Prompt: Transcribe all the entries word for word, but omit the images.

Material supplied:
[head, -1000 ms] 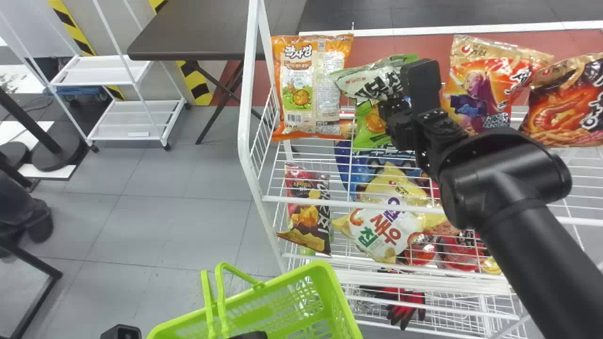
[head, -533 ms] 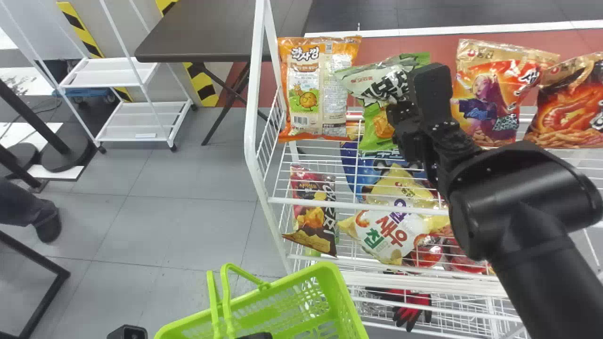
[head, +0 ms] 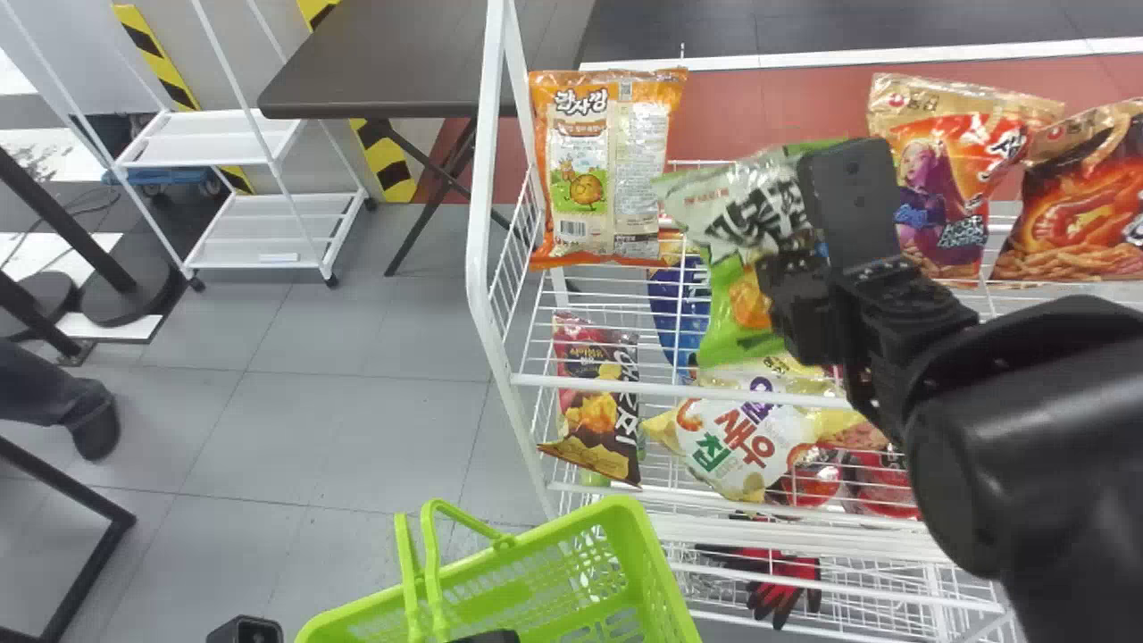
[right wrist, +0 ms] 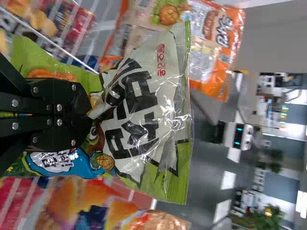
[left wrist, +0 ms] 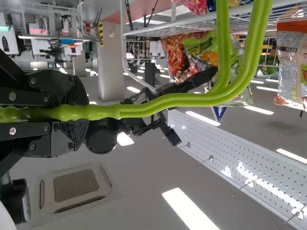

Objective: Hold basket handle with left hand then pick Gkobukchip with right hand and place into basket

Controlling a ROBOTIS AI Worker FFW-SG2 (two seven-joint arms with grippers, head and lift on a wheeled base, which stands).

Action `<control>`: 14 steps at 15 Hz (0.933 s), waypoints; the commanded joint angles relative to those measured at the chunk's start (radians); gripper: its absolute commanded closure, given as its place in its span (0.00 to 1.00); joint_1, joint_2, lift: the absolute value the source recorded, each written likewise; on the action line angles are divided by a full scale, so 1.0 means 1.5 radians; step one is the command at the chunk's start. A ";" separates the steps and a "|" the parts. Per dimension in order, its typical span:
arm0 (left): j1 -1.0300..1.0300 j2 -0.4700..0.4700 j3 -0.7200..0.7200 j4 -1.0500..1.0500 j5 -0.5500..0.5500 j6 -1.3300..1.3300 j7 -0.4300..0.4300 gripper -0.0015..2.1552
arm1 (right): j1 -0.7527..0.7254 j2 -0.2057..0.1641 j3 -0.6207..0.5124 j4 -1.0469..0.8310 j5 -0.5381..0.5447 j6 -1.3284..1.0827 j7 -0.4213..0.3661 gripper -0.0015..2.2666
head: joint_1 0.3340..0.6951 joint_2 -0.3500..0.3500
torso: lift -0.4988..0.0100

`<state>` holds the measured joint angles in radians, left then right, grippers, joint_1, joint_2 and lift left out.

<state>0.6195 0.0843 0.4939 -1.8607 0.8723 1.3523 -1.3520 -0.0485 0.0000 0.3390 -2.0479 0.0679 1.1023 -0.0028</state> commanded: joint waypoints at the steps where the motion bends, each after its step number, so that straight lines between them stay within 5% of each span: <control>1: -0.001 0.000 0.000 0.000 -0.001 0.000 0.001 1.00 | 0.027 0.001 -0.015 -0.090 -0.042 0.144 0.009 0.99 | 1.00 0.75 | 0.98; 5: -0.001 0.000 0.000 0.001 -0.001 -0.002 0.003 1.00 | 0.050 0.001 -0.041 -0.194 -0.121 0.313 0.034 0.99 | 1.00 0.78 | 0.98; 14: -0.005 -0.002 -0.001 0.003 -0.001 -0.002 0.004 1.00 | 0.074 0.001 -0.032 -0.227 -0.357 0.313 0.033 0.99 | 1.00 1.00 | 0.98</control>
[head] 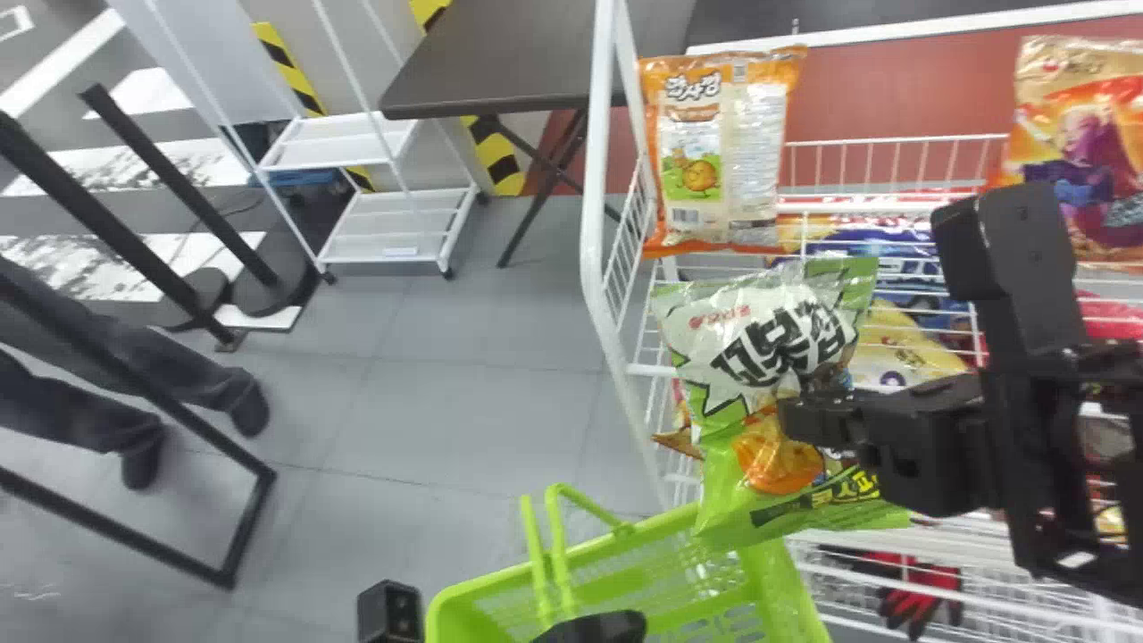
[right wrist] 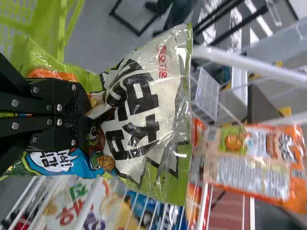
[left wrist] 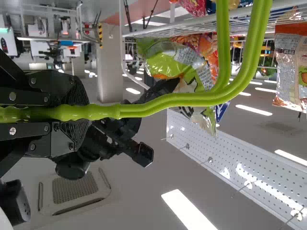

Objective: Hold basket handle with left hand then pick Gkobukchip with right hand and place into basket

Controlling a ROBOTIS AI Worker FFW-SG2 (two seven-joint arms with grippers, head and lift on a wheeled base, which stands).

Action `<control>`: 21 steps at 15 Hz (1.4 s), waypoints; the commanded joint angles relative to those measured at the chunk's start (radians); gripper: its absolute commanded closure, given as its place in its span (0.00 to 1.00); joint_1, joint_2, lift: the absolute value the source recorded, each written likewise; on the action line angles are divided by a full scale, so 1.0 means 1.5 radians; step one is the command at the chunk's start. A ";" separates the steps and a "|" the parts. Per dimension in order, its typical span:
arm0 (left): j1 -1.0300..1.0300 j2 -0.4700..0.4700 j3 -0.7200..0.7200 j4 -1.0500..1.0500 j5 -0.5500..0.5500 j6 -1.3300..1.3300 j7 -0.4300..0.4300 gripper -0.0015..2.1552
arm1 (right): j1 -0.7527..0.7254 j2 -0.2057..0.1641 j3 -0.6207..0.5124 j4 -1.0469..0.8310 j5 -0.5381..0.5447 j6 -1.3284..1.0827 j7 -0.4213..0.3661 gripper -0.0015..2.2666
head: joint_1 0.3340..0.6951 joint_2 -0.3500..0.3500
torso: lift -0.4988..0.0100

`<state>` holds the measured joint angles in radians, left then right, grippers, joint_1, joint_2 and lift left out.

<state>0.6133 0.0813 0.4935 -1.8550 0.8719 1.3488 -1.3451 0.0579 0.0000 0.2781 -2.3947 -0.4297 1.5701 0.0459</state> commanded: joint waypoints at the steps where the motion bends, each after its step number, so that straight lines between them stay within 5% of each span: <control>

Response area:
[head, -1000 ms] 
[head, -533 ms] 
[head, +0 ms] 
[right wrist, +0 ms] 
[left wrist, +0 ms] 

Objective: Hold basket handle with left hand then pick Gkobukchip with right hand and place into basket

Controlling a ROBOTIS AI Worker FFW-SG2 (two seven-joint arms with grippers, head and lift on a wheeled base, which stands).

Action `<control>`: 14 steps at 15 Hz (0.933 s), waypoints; the commanded joint angles relative to those measured at the chunk's start (radians); gripper: its absolute commanded closure, given as its place in its span (0.00 to 1.00); joint_1, joint_2, lift: the absolute value the source recorded, each written likewise; on the action line angles are divided by a full scale, so 1.0 means 1.5 radians; step one is the command at the chunk's start. A ";" separates the steps and a "|" the parts. Per dimension in order, its typical span:
arm0 (left): j1 -1.0300..1.0300 j2 -0.4700..0.4700 j3 -0.7200..0.7200 j4 -1.0500..1.0500 j5 -0.5500..0.5500 j6 -1.3300..1.3300 j7 -0.4300..0.4300 gripper -0.0015..2.1552
arm1 (right): j1 -0.7527..0.7254 j2 -0.2057..0.1641 j3 -0.6207..0.5124 j4 -1.0469..0.8310 j5 -0.5381..0.5447 j6 -1.3284..1.0827 j7 -0.4213..0.3661 gripper -0.0015..2.2666
head: joint_1 0.3340..0.6951 joint_2 -0.3500..0.3500
torso: lift -0.4988..0.0100

`<state>` holds the measured joint angles in radians, left then right, grippers, joint_1, joint_2 and lift left out.

<state>0.6195 0.0843 0.4939 -1.8607 0.8723 1.3523 -1.3520 -0.0485 0.0000 0.3390 -2.0479 0.0679 1.1023 -0.0028</state> commanded: joint waypoints at the steps where the motion bends, each after its step number, so that straight lines between them stay within 5% of each span: <control>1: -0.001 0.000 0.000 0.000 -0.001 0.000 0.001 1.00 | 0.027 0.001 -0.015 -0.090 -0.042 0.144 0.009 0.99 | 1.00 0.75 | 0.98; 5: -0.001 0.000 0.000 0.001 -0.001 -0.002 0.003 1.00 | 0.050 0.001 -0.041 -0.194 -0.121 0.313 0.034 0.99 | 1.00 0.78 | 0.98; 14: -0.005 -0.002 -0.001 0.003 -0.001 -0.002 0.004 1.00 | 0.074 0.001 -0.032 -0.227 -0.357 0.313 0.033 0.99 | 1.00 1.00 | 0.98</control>
[head] 
[right wrist] 
[left wrist] 

Objective: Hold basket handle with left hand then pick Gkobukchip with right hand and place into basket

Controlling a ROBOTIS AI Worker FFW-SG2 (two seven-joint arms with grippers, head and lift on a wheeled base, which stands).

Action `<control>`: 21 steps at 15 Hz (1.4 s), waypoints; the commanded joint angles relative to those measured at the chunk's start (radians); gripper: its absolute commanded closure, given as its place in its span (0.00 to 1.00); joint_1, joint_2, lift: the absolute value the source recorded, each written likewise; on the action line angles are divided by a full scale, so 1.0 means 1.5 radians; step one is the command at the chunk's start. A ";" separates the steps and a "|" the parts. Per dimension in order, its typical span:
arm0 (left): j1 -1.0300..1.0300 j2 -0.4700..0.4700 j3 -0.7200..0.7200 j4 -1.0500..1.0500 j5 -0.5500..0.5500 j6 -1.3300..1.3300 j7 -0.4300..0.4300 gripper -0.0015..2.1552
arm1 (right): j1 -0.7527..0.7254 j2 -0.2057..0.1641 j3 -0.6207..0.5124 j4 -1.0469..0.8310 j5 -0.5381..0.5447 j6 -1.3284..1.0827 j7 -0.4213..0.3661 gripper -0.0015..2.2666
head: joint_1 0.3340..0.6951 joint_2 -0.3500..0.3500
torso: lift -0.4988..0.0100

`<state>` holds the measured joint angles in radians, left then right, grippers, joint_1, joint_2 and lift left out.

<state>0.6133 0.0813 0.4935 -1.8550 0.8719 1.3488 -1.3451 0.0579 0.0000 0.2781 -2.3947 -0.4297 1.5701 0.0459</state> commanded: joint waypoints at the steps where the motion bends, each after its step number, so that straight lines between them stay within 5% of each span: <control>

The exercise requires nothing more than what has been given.